Print out the data below in full, exactly as written.
══ INFORMATION SUPPLIED ══
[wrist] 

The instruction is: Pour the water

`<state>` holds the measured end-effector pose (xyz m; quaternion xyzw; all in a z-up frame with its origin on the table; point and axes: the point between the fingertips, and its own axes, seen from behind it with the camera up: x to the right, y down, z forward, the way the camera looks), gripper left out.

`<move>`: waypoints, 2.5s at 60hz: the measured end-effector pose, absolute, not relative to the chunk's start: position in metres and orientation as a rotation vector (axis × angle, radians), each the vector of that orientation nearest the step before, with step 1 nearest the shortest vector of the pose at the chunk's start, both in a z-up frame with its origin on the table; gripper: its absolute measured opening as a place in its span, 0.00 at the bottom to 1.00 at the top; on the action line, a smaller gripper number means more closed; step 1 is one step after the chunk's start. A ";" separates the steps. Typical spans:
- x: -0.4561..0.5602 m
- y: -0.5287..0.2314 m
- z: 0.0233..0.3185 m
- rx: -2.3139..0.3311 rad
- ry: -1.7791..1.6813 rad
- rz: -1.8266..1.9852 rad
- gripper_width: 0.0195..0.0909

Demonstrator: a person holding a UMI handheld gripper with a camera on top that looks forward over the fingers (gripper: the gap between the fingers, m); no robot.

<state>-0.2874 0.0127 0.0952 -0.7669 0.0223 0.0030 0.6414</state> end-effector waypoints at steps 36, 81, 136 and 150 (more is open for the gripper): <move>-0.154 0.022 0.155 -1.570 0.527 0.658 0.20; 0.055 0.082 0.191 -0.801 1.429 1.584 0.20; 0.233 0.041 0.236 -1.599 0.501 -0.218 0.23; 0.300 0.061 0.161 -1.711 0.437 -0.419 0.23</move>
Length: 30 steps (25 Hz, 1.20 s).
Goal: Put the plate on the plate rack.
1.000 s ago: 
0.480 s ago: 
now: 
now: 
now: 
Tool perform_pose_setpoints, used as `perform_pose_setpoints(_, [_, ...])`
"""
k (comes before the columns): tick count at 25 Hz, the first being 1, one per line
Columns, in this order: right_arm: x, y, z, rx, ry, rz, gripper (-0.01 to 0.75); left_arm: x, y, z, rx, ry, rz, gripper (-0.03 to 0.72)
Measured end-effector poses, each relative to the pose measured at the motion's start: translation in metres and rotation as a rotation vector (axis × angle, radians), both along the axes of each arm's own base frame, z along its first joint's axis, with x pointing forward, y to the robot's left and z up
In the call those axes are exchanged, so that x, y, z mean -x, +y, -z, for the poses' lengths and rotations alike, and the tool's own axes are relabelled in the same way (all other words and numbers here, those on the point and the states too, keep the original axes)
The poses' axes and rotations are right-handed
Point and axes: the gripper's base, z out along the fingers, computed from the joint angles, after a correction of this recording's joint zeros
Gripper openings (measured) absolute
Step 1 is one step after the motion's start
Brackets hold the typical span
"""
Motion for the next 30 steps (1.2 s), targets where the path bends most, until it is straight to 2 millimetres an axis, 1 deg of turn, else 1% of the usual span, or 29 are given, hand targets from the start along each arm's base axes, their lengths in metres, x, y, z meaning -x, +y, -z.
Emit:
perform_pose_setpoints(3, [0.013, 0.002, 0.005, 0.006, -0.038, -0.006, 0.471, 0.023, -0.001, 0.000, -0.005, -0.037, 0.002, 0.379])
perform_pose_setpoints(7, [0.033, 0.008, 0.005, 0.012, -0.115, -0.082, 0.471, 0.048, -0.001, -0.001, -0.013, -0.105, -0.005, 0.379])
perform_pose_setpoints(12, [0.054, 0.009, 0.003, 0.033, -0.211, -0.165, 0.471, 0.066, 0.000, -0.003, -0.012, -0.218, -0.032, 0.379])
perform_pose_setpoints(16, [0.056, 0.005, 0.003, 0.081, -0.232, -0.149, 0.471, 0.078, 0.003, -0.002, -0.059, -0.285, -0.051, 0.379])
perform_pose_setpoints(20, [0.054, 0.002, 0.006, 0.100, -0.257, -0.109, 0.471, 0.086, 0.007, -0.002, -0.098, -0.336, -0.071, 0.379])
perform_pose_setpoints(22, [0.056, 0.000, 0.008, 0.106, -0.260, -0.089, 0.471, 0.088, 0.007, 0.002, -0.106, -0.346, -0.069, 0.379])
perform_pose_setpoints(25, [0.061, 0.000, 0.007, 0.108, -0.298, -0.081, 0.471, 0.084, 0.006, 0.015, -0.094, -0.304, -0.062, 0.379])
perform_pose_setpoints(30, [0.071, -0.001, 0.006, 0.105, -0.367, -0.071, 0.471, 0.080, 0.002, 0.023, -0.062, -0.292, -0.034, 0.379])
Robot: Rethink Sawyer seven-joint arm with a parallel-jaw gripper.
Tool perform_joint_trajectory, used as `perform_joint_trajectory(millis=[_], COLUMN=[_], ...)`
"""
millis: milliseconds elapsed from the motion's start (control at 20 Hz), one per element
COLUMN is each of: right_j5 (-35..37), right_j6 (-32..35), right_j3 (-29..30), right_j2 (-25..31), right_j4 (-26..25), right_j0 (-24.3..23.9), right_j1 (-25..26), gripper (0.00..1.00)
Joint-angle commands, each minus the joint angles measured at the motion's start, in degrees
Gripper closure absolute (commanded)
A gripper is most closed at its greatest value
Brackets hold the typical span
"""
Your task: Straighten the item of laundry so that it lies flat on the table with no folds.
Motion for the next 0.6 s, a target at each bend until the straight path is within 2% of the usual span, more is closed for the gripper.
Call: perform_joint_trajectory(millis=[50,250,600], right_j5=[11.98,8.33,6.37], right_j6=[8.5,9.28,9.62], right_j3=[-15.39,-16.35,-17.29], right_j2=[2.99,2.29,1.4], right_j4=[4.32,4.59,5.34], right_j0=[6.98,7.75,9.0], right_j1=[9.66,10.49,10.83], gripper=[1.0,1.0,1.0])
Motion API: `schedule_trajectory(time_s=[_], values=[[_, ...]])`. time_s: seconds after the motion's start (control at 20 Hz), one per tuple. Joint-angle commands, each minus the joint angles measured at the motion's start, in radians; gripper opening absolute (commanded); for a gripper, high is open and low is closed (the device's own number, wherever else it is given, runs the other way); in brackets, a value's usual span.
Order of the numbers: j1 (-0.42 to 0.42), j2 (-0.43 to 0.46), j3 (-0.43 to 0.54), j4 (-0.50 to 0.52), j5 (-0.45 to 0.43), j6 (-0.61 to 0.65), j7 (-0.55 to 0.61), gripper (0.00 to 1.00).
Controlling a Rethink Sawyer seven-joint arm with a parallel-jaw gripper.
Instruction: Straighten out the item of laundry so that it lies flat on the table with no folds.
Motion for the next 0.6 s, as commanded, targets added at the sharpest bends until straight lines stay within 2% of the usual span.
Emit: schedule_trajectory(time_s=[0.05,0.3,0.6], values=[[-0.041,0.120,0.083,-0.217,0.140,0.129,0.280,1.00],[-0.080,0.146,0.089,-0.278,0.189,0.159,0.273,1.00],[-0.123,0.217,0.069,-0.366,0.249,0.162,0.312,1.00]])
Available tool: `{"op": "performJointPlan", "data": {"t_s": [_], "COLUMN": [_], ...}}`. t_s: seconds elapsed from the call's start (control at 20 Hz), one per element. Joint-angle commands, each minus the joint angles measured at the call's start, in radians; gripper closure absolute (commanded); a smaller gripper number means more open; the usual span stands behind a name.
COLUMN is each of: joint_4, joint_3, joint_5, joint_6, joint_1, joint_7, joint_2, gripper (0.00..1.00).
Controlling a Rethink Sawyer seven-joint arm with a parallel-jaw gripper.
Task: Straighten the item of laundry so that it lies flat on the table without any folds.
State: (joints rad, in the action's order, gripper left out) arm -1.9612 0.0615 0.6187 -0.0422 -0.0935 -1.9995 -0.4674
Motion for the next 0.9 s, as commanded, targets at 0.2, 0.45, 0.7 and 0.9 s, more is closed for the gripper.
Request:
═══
## SOLUTION
[wrist] 

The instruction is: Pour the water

`<state>` holds the measured end-effector pose (xyz m; quaternion xyzw; all in a z-up frame with its origin on the table; point and axes: the point between the fingertips, and its own axes, seen from behind it with the camera up: x to the right, y down, z forward, the way the camera looks), gripper left out.

`<move>`: waypoints, 2.5s at 60hz: the measured end-effector pose, absolute, not relative to the chunk's start: position in metres and orientation as a rotation vector (axis × angle, radians), each the vector of that orientation nearest the step before, with step 1 nearest the shortest vector of the pose at the chunk's start, both in a z-up frame with its origin on the table; gripper: its absolute measured opening as a place in its span, 0.00 at the bottom to 1.00 at the top; on the action line, a smaller gripper number means more closed; step 1 is one step after the chunk's start. A ";" separates the steps. Typical spans:
- x: -0.4561..0.5602 m
- y: -0.5287..0.2314 m
- z: 0.0233..0.3185 m
- rx: -2.3139..0.3311 rad
- ry: -1.7791..1.6813 rad
- rz: -1.8266..1.9852 rad
- gripper_width: 0.0195..0.0909

Demonstrator: a person holding a UMI handheld gripper with a camera on top that looks forward over the fingers (gripper: the gap between the fingers, m); no robot.

<state>-0.2874 0.0127 0.0952 -0.7669 0.0223 0.0030 0.6414</state> end-effector waypoints at steps 36, 81, 136 and 150 (more is open for the gripper): <move>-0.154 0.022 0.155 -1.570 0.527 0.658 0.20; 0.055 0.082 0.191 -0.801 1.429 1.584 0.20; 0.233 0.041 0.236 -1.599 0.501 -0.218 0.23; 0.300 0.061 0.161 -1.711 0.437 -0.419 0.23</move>
Length: 30 steps (25 Hz, 1.20 s).
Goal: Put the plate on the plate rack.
1.000 s ago: 
0.480 s ago: 
now: 
now: 
now: 
Tool perform_pose_setpoints, used as `perform_pose_setpoints(_, [_, ...])`
"""
k (comes before the columns): tick count at 25 Hz, the first being 1, one per line
Columns, in this order: right_arm: x, y, z, rx, ry, rz, gripper (-0.01 to 0.75); left_arm: x, y, z, rx, ry, rz, gripper (-0.03 to 0.72)
Measured end-effector poses, each relative to the pose measured at the motion's start: translation in metres and rotation as a rotation vector (axis × angle, radians), both along the axes of each arm's own base frame, z along its first joint's axis, with x pointing forward, y to the robot's left and z up
In the call those axes are exchanged, so that x, y, z mean -x, +y, -z, for the poses' lengths and rotations alike, and the tool's own axes are relabelled in the same way (all other words and numbers here, those on the point and the states too, keep the original axes)
The poses' axes and rotations are right-handed
Point and axes: the gripper's base, z out along the fingers, computed from the joint angles, after a correction of this recording's joint zeros
Gripper openings (measured) absolute
Step 1 is one step after the motion's start
Brackets hold the typical span
"""
Motion for the next 30 steps (1.2 s), targets where the path bends most, until it is straight to 2 millimetres an axis, 1 deg of turn, else 1% of the usual span, or 29 are given, hand targets from the start along each arm's base axes, their lengths in metres, x, y, z meaning -x, +y, -z.
Emit:
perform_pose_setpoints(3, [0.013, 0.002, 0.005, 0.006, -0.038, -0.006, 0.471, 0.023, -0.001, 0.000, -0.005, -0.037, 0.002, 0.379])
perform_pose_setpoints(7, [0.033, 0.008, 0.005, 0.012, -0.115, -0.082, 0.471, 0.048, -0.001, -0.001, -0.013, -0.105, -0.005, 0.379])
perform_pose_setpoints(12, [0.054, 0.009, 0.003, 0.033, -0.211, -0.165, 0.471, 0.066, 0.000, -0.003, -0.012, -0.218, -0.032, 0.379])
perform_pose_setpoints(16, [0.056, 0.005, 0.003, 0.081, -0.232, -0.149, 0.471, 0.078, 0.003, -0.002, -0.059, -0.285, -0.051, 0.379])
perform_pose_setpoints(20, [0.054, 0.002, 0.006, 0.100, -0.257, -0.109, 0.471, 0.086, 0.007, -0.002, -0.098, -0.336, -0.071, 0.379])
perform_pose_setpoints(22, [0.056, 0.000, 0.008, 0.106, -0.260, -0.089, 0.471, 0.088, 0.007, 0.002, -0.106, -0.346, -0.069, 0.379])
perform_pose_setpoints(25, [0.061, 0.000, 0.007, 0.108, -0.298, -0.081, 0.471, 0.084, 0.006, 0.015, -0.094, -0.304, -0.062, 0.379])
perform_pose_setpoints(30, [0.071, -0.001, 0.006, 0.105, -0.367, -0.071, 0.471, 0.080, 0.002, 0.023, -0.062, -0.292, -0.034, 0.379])
Robot: Rethink Sawyer seven-joint arm with a parallel-jaw gripper.
Tool perform_joint_trajectory, used as `perform_joint_trajectory(millis=[_], COLUMN=[_], ...)`
"""
millis: milliseconds elapsed from the motion's start (control at 20 Hz), one per element
COLUMN is each of: right_j5 (-35..37), right_j6 (-32..35), right_j3 (-29..30), right_j2 (-25..31), right_j4 (-26..25), right_j0 (-24.3..23.9), right_j1 (-25..26), gripper (0.00..1.00)
Joint-angle commands, each minus the joint angles measured at the motion's start, in degrees
Gripper closure absolute (commanded)
A gripper is most closed at its greatest value
Brackets hold the typical span
"""
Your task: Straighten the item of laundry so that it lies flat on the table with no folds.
Motion for the next 0.6 s, a target at each bend until the straight path is within 2% of the usual span, more is closed for the gripper.
Call: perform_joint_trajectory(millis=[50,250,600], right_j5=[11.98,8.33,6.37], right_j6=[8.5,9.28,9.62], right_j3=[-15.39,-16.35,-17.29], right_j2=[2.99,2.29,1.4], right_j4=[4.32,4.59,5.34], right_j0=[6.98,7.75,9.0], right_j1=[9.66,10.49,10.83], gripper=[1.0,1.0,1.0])
Motion API: `schedule_trajectory(time_s=[_], values=[[_, ...]])`. time_s: seconds after the motion's start (control at 20 Hz), one per tuple. Joint-angle commands, each minus the joint angles measured at the motion's start, in radians; gripper opening absolute (commanded); for a gripper, high is open and low is closed (the device's own number, wherever else it is given, runs the other way); in brackets, a value's usual span.
Order of the numbers: j1 (-0.42 to 0.42), j2 (-0.43 to 0.46), j3 (-0.43 to 0.54), j4 (-0.50 to 0.52), j5 (-0.45 to 0.43), j6 (-0.61 to 0.65), j7 (-0.55 to 0.61), gripper (0.00 to 1.00).
Controlling a Rethink Sawyer seven-joint arm with a parallel-jaw gripper.
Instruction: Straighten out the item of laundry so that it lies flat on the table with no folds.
Motion for the next 0.6 s, as commanded, targets added at the sharpest bends until straight lines stay within 2% of the usual span.
Emit: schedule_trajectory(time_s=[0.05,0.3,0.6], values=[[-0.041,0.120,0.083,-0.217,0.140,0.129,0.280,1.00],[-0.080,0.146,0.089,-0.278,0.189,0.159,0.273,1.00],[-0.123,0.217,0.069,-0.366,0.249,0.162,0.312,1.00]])
Available tool: `{"op": "performJointPlan", "data": {"t_s": [_], "COLUMN": [_], ...}}`. t_s: seconds elapsed from the call's start (control at 20 Hz), one per element. Joint-angle commands, each minus the joint angles measured at the call's start, in radians; gripper closure absolute (commanded); a smaller gripper number means more open; the usual span stands behind a name.
COLUMN is each of: joint_4, joint_3, joint_5, joint_6, joint_1, joint_7, joint_2, gripper (0.00..1.00).
Controlling a Rethink Sawyer seven-joint arm with a parallel-jaw gripper.
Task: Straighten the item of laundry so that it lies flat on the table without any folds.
State: (joints rad, in the action's order, gripper left out) arm -1.9612 0.0615 0.6187 -0.0422 -0.0935 -1.9995 -0.4674
Motion for the next 0.9 s, as commanded, targets at 0.2, 0.45, 0.7 and 0.9 s, more is closed for the gripper.
Request:

That is the complete answer.